Hylomorph is a spin-off company of ETH Zurich, Switzerland. Image: ETH-Bibliothek@Wikimedia Commons

Up to one-fifth of all implanted patients require corrective intervention or implant replacement due toan immune response that wraps the implant in connective tissue (fibrosis), which is also linked with infections and can cause patients pain. Revision surgeries are costly and require lengthy recovery times.

The new membrane is made by growing bacteria in a bioreactor on micro-engineered silicone surfaces, pitted with a hexagonal arrangement of microwells. When imprinted onto the membrane, the microwells impede the formation of layers of fibroblasts and other cells involved in fibrosis.

 pacemaker

25,000 people in the UK have a pacemaker fitted each year. Image: Science Photo Library

The researchers ‘tuned’ the bacteria, Acetobacter xylinum, to produce ca 800 micron-thick membranes of cellulose nanofibrils that surgeons can wrap snuggly around implants. The cellulose membranes led to an 80% reduction of fibrotic tissue thickness in a pig model after six weeks, according to a study currently in press. Results after three and 12 months should be released in January 2018.
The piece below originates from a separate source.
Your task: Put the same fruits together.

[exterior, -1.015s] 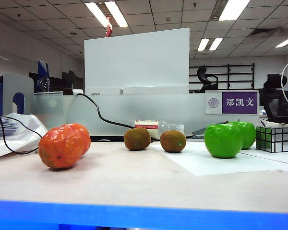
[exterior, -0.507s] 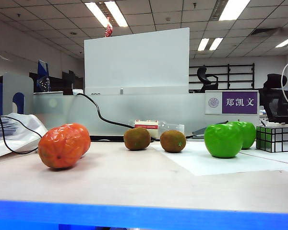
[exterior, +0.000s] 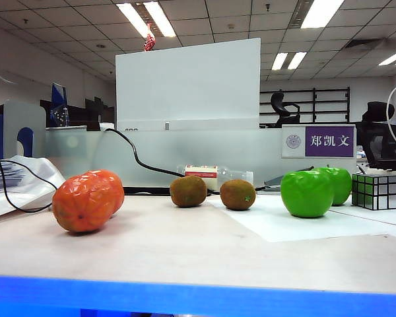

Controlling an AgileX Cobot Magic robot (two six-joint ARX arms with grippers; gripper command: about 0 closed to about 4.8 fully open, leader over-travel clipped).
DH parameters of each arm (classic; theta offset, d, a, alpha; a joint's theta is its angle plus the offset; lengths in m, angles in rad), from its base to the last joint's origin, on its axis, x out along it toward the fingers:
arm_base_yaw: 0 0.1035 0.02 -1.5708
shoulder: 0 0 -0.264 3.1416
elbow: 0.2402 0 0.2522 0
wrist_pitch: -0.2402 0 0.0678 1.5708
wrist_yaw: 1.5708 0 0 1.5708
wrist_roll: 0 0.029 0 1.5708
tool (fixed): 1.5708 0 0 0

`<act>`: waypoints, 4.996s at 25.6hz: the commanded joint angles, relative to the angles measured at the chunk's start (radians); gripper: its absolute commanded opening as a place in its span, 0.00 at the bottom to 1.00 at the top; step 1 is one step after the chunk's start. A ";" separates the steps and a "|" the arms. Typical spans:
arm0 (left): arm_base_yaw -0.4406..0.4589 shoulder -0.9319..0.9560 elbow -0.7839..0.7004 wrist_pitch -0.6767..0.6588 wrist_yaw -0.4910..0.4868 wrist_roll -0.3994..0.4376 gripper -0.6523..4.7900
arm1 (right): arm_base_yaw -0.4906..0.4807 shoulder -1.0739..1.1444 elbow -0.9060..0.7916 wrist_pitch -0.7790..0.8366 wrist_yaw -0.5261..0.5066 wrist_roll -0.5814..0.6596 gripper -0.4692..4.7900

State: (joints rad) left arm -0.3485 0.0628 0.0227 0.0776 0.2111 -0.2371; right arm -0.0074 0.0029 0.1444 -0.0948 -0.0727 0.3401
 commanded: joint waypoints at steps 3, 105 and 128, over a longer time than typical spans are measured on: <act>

It is hoped the technology will receive its first product market authorisation by 2020. First-in-man trials will focus on pacemakers and defibrillators and will be followed by breast reconstruction implants. The strategy will be to coat the implant with a soft cellulose hydrogel, consisting of 98% water and 2% cellulose fibres.  

The membrane will improve the biocompatibility of implants. Video: Wyss Zurich

‘Fibrosis of implantables is a major medical problem,’ notes biomolecular engineer Joshua Doloff at Massachusetts Institute of Technology, adding that many coating technologies are under development.

‘[The claim] that no revision surgery due to fibrosis will be needed is quite a strong claim to make,’ says Doloff, who would also like to see data on the coating’s robustness and longevity.

The silicone topography is designed using standard microfabrication techniques used in the electronics industry, assisted by IBM Research Labs.